The check of the personal circumstances in the context of proportionality assessment is thus bound to amount to looking at the reasons why someone who possesses other nationalities than the Dutch has not renewed the passport of the Netherlands before the document expired. While seemingly accommodating and forward looking – on this Coutts is right – at its core the reasoning of the Court is thus devoid of substance at its best, since the Court failed to reaffirm any of the acceptable substantive principles in the context of EU law against which such individual assessment could possibly take place, thus undermining the very idea of a meaningful engagement. The fact that only dual nationals are presumed to have lost their genuine link with the EU as a result of not renewing the passport immediately is not even mentioned, just as the abstract and legal nature of the link required, reinforcing the intellectually vacant rationalizing of the Dutch government at the expense of the idea of European unity and law. A reference to the Dutch democracy and the will of the law-giver would be misplaced as a counter-argument, since this is precisely the idea behind the rule of law that the deployment of sovereign power should not be arbitrary, or justified by flawed, obviously non-sense reasons. Should the EU indeed be based on the rule of law, it definitely owes its citizens effective protection against arbitrary overreach of their national governments, where EU law is at play. EU citizenship, particularly as understood following Rottmann, is precisely such a domain. The idea of undoing European citizenship by stealth and for no objectively sound reason should be questioned in substance by the supranational Court of Law in charge of nurturing and preserving the status.
That the Court of Justice sensed that this be the case cannot be doubted: para. 46, where it reaffirms discrimination between dual and single Member State nationals is the core element of the judgment. Among the “circumstances of the individual situation of the person concerned” outlined by the Court are “limitations when exercising […] right to move and reside freely within the territory of the Member States, including, depending on the circumstances, particular difficulties in continuing to travel to the Netherlands or to another Member State in order to retain genuine and regular links with members of his or her family, to pursue his or her professional activity or to undertake the necessary steps to pursue such activity. Also relevant are (i) the fact that the person concerned might not have been able to renounce the nationality of a third country […] and (ii) serious risk, to which the person concerned would be exposed, that his or her safety or freedom to come and go would substantially deteriorate because of the impossibility for that person to enjoy consular protection under Article 20(2)(c) TFEU in the territory of the third country in which that person resides”.

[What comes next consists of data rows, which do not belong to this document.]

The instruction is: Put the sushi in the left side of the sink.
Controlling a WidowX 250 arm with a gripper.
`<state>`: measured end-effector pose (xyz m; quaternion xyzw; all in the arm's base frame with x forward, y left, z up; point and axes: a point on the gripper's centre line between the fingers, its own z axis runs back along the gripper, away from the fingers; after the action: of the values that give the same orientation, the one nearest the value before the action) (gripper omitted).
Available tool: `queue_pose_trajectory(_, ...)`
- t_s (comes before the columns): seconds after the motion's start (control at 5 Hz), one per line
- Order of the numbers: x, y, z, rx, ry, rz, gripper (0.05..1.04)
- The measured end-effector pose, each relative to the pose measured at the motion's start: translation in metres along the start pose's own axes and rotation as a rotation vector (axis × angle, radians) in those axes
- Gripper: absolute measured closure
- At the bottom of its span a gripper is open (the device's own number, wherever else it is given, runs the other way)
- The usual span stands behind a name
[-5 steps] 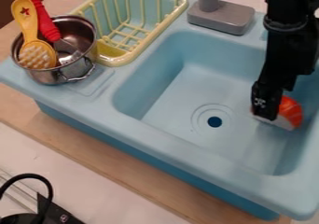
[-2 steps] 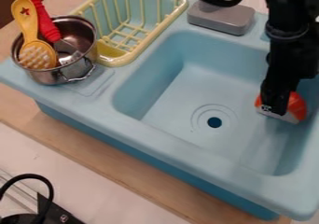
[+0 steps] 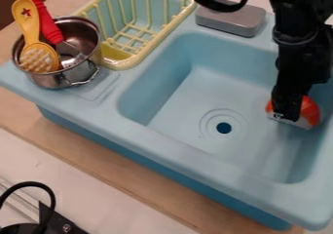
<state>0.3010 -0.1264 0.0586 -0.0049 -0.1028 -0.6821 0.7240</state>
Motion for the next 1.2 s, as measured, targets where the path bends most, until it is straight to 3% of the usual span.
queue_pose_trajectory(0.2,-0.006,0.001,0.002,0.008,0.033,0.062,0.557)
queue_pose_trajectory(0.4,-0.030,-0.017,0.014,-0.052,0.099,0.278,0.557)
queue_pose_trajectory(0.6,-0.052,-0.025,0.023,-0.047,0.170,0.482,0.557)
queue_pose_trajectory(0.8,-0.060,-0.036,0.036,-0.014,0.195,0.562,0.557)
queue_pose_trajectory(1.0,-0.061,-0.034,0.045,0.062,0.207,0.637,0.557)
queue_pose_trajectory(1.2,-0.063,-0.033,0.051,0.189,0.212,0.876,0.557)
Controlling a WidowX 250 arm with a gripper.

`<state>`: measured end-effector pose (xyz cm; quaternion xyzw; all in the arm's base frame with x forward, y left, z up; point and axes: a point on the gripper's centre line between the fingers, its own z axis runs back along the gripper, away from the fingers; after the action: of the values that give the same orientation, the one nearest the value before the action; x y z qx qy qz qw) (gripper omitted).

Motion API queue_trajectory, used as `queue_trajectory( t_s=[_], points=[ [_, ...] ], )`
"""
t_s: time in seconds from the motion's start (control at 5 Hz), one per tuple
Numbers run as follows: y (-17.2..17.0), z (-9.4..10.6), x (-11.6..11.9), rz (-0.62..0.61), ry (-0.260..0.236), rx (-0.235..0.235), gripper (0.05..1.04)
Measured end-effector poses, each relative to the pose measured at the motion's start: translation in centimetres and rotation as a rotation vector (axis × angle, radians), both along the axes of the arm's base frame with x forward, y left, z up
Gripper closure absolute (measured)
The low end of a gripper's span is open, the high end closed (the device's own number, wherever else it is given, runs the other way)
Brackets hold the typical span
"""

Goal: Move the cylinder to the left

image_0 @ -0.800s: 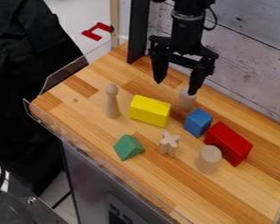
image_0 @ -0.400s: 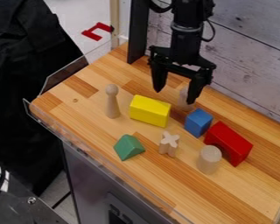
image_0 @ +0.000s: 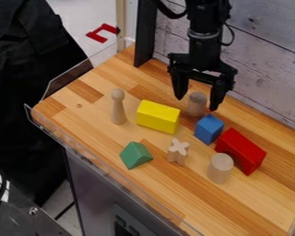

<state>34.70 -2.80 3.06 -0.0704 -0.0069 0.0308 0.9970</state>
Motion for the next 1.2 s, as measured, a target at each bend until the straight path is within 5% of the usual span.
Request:
queue_trajectory(
  t_s=[0.6, 1.0, 1.2],
  points=[
    [0.1, -2.1, 1.5, -0.002, 0.050, 0.008, 0.129],
    [0.7, -2.2, 1.8, 0.030, 0.027, -0.003, 0.548],
    [1.0, -2.3, 1.6, 0.039, 0.032, -0.009, 0.549]
  ],
)
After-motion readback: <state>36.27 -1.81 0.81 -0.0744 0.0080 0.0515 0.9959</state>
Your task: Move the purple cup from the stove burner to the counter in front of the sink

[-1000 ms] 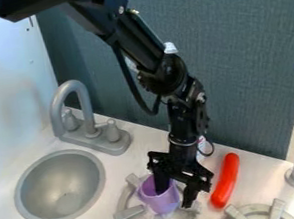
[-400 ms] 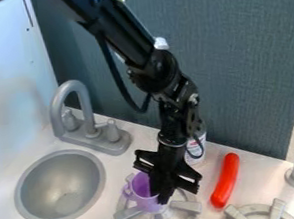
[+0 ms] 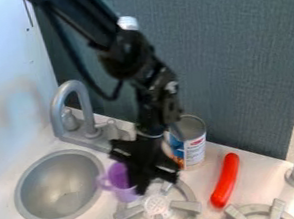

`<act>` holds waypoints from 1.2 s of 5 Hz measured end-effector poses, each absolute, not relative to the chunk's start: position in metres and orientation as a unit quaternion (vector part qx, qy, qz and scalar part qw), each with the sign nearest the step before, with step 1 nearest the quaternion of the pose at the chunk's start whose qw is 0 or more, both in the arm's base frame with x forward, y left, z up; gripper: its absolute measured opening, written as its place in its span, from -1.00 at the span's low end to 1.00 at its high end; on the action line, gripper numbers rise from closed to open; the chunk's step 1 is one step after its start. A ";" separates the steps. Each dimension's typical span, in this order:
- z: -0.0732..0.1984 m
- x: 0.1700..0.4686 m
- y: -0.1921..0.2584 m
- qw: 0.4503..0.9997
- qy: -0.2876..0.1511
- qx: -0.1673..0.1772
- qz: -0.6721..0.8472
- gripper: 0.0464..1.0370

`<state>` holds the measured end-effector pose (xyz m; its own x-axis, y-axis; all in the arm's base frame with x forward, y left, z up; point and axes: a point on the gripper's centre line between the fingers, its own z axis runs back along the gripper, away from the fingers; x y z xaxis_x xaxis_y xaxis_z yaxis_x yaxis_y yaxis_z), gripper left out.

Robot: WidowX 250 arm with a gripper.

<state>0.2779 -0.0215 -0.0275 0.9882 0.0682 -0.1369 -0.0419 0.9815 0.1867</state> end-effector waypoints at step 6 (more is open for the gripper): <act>-0.094 0.226 0.041 0.987 0.137 0.076 -0.036 -0.90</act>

Besides hinting at substantive conditions to be met for the enjoyment of the very Arendtian right to have rights, i.e. the EU citizenship status, the Court states also that “[t]hose consequences cannot be hypothetical or merely a possibility”, thus disqualifying the abstract nature of the citizenship status. What is not abstract leads to the concrete, begging for a conclusion that following Tjebbes the neo-Mediaeval turn in EU citizenship law has received a renewed boost. Indeed, Tjebbes‘s para. 46 with the list drafted by the Court, which seems so logical at the first glance is thus absolutely irrelevant in essence. The very enjoyment of the legal status of EU citizenship is made dependent, for a heterogeneous minority group (10 percent of the population) of dual Dutch nationals, on the use of the rights the status brings. Consequently, even beyond the discriminatory essence of the rule, the Court denies in principle the abstract legal nature of a bond between the Union and its citizens. This move opposes the vector responsible for the emergence of the classical understanding of citizeship in modern law – an abstract status of equals – desribed so well by Keechang Kim in his Aliens in Mediaeval Law.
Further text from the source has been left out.